## [Task instructions]
For the entries presented below, indicate the number of lines that include the word "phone", adding nothing else.

[Collected data]
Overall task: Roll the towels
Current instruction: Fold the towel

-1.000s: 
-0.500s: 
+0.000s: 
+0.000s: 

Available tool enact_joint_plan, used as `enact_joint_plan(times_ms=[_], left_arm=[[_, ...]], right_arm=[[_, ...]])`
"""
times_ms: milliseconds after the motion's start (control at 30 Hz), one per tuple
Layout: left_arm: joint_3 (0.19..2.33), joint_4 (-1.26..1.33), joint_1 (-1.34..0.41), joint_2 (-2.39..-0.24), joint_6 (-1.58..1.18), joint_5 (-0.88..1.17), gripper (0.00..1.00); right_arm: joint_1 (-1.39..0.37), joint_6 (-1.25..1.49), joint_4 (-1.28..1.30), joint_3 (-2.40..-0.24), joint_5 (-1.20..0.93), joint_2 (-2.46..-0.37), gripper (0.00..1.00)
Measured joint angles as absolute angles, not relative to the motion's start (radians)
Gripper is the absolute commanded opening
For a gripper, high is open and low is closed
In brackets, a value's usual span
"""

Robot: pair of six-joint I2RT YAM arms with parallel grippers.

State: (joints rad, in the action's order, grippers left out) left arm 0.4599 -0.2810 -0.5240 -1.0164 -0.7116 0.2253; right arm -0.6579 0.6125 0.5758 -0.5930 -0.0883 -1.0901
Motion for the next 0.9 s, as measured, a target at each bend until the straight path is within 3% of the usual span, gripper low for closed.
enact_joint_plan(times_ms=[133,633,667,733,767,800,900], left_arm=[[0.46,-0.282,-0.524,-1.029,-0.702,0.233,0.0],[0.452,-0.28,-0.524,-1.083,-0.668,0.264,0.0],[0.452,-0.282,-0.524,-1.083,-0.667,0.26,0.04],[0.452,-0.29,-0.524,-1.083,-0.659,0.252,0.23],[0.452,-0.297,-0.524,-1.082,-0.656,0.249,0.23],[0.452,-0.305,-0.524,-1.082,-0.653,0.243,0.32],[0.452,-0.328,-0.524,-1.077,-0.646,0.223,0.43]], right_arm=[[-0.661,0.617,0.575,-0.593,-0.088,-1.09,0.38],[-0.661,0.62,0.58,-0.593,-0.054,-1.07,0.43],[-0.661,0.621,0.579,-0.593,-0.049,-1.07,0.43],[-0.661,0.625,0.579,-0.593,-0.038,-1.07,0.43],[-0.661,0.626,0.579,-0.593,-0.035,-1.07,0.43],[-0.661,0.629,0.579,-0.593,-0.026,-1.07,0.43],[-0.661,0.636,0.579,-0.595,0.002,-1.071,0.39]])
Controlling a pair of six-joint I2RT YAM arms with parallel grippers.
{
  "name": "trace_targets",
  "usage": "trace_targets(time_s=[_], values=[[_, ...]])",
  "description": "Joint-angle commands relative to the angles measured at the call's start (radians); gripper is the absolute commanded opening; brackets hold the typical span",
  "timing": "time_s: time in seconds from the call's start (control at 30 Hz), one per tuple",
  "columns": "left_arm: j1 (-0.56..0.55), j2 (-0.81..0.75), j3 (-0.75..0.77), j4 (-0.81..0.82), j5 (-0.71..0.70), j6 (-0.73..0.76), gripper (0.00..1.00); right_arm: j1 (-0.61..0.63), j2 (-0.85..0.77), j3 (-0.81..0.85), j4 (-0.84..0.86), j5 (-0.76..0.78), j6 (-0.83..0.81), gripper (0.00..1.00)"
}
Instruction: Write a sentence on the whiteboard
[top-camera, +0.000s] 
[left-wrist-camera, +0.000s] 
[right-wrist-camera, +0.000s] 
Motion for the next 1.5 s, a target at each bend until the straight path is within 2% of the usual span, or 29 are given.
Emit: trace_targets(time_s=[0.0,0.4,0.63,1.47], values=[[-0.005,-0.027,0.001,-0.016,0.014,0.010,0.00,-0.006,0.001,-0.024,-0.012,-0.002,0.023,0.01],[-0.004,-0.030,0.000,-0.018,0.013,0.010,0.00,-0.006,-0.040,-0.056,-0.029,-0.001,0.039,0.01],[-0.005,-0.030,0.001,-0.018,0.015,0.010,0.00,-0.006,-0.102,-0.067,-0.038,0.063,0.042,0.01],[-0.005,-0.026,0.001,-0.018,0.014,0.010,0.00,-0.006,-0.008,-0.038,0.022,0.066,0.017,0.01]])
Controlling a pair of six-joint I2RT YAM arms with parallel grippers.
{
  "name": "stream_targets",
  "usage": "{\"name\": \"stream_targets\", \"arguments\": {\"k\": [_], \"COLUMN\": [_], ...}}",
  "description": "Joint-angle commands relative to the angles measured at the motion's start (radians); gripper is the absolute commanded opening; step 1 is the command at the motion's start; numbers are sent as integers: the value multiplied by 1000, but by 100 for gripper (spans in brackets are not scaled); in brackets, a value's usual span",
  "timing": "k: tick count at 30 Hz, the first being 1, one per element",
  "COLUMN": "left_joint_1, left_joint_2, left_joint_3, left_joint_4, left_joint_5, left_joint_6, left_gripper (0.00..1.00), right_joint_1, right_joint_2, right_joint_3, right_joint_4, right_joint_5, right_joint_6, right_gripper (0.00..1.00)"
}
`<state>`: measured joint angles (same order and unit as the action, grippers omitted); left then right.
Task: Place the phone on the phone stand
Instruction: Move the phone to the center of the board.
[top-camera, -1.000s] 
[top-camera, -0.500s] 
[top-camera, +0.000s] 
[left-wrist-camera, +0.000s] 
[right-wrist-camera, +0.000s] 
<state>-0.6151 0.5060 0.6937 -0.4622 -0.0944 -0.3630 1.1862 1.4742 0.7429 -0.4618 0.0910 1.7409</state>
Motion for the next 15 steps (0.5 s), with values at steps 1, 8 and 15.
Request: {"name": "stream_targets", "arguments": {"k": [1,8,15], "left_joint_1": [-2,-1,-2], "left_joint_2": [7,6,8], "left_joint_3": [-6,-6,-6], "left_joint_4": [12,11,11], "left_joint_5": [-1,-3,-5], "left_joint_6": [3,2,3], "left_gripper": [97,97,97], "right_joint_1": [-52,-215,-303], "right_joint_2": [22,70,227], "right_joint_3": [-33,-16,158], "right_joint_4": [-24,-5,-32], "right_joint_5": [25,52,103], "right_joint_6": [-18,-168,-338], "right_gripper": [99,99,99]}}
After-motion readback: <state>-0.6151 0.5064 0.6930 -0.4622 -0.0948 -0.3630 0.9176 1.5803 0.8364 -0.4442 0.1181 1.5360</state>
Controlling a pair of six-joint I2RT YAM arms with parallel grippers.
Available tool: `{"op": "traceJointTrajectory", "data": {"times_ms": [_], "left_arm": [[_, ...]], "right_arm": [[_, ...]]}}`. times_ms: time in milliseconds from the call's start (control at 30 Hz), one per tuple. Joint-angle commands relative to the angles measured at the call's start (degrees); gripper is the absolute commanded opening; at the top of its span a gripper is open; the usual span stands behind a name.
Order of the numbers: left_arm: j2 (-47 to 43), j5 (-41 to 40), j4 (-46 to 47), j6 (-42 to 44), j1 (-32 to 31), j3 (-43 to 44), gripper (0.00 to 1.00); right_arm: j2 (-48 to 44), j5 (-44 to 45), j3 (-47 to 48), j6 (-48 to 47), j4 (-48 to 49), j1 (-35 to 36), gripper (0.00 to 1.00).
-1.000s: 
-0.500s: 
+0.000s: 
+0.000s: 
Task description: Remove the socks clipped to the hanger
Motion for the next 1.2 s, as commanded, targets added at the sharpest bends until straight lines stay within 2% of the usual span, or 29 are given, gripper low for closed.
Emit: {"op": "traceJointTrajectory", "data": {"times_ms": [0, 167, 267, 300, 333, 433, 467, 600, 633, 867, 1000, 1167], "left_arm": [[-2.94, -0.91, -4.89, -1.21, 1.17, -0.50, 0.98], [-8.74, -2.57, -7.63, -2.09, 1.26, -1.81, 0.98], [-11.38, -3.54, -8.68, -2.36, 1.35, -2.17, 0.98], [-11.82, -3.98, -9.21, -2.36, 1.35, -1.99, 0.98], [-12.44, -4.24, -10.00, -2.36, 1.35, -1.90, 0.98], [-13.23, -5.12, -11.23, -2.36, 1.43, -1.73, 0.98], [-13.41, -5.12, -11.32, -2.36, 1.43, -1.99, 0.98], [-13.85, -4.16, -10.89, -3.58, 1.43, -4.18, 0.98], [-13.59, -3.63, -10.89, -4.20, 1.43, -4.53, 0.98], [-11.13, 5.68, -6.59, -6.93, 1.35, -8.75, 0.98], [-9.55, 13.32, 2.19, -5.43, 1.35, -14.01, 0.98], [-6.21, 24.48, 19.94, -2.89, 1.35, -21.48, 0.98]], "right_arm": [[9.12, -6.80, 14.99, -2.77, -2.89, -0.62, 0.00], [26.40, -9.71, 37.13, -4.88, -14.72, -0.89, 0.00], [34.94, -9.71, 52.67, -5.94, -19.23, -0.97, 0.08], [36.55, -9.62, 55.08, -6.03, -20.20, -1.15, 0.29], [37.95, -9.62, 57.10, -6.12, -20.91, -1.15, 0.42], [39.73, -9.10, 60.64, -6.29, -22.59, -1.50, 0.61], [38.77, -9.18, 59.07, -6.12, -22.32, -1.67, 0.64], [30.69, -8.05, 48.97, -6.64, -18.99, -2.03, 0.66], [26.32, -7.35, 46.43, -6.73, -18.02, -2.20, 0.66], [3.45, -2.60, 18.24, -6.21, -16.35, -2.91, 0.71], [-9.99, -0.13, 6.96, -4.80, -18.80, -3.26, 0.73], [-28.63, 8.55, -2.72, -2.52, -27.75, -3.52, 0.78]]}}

## [Exercise solution]
2